EXERCISE:
Your task is to gather the lines below that hold the string "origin".
((
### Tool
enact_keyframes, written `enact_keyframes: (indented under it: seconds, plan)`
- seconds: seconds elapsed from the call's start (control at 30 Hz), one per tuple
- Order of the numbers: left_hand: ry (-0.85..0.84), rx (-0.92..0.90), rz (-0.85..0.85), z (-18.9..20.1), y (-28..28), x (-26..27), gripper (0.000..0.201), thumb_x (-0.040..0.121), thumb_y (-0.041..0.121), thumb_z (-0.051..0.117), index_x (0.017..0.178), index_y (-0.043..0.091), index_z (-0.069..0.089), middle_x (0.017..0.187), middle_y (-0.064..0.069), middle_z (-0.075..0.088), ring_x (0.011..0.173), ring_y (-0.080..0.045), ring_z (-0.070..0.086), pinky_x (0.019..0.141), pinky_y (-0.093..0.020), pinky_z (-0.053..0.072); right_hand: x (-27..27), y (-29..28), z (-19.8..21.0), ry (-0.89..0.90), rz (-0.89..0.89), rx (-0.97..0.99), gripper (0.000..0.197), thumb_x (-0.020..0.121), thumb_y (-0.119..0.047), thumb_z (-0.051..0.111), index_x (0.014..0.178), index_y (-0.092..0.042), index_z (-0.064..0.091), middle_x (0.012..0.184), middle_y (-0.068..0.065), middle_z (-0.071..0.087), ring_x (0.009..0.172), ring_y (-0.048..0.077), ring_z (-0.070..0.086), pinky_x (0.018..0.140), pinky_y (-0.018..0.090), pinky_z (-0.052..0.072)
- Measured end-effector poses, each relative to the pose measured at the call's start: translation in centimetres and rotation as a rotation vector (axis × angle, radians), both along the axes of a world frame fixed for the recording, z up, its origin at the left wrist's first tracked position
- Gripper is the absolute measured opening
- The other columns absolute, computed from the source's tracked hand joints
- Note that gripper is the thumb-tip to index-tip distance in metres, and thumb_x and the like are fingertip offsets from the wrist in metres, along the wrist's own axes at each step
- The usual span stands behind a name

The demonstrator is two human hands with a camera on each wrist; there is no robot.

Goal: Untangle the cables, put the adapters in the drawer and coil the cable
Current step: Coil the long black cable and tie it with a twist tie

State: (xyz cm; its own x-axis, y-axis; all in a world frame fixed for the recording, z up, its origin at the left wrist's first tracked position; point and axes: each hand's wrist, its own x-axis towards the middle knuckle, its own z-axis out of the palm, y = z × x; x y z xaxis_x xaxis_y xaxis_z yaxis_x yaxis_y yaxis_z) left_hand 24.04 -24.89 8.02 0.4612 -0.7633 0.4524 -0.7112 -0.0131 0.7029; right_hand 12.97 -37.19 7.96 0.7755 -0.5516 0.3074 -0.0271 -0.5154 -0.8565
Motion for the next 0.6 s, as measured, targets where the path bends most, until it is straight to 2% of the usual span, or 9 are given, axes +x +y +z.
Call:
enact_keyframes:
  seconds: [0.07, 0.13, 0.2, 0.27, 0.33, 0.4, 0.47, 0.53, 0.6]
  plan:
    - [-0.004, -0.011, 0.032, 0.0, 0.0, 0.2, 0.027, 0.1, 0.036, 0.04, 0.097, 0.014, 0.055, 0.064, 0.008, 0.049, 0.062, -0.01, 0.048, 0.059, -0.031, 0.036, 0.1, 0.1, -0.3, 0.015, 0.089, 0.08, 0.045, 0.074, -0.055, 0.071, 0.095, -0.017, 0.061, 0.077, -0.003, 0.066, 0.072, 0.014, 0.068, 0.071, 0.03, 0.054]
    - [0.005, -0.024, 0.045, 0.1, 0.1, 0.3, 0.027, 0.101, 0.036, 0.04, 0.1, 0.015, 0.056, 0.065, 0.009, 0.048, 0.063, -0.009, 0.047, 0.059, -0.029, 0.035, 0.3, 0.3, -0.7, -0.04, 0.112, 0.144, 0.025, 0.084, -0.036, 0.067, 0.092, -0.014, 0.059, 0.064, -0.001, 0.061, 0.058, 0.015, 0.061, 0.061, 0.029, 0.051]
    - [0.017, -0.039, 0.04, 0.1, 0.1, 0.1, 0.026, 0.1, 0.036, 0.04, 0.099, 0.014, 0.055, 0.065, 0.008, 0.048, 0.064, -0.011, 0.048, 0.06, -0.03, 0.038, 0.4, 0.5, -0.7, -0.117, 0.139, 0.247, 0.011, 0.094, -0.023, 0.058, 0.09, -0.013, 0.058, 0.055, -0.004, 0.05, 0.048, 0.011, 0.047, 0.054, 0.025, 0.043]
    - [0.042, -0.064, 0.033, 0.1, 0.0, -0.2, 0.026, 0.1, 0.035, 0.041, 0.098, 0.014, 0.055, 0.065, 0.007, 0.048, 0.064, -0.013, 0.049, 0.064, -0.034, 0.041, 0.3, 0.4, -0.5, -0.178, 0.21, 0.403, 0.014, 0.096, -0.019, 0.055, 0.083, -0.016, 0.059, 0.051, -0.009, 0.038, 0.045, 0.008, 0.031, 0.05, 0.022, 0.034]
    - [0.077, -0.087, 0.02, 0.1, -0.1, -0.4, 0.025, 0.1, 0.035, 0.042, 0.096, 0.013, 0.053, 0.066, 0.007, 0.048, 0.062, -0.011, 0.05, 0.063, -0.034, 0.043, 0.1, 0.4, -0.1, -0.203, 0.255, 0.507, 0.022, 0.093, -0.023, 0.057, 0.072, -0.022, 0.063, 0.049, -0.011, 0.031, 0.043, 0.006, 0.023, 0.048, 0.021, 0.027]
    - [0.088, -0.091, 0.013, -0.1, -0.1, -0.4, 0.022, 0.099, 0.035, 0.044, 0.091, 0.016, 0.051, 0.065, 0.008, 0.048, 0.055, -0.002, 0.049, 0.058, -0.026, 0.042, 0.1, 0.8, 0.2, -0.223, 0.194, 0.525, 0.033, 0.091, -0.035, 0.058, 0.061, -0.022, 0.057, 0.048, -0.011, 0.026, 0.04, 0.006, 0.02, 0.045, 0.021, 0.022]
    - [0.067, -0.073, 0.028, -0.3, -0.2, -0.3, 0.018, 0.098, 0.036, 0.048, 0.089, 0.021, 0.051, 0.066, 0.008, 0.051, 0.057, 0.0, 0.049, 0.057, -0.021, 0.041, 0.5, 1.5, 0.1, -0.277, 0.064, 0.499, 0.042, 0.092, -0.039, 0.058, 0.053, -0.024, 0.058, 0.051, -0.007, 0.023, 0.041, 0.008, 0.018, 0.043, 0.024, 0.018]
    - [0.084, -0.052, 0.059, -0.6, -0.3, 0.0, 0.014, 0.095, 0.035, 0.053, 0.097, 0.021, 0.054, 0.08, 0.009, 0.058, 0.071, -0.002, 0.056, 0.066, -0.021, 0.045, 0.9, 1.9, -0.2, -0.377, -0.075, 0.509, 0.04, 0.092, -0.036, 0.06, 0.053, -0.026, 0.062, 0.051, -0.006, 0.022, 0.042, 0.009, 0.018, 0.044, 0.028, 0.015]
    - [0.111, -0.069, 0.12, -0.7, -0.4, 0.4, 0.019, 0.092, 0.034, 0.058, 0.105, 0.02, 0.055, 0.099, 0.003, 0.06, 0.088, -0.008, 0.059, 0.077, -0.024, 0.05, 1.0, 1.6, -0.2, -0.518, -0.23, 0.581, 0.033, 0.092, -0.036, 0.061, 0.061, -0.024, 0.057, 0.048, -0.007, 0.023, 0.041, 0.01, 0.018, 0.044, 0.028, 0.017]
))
TASK RESULT:
- Measured end-effector poses, each relative to the pose measured at the call's start: translation in centimetres and rotation as a rotation vector (axis × angle, radians), both along the axes of a world frame fixed for the recording, z up, its origin at the left wrist's first tracked position
State: (xyz cm; its own x-axis, y-axis; all in a world frame fixed for the recording, z up, its origin at the left wrist's first tracked position; point and axes: each hand's wrist, its own x-axis towards the middle knuckle, its own z-axis out of the palm, y = z × x; x y z xaxis_x xaxis_y xaxis_z yaxis_x yaxis_y yaxis_z) left_hand 24.04 -24.89 8.02 0.4612 -0.7633 0.4524 -0.7112 -0.0131 0.7029; right_hand 12.97 -37.19 7.96 0.7755 -0.5516 0.3074 -0.0271 -0.5154 -0.8565

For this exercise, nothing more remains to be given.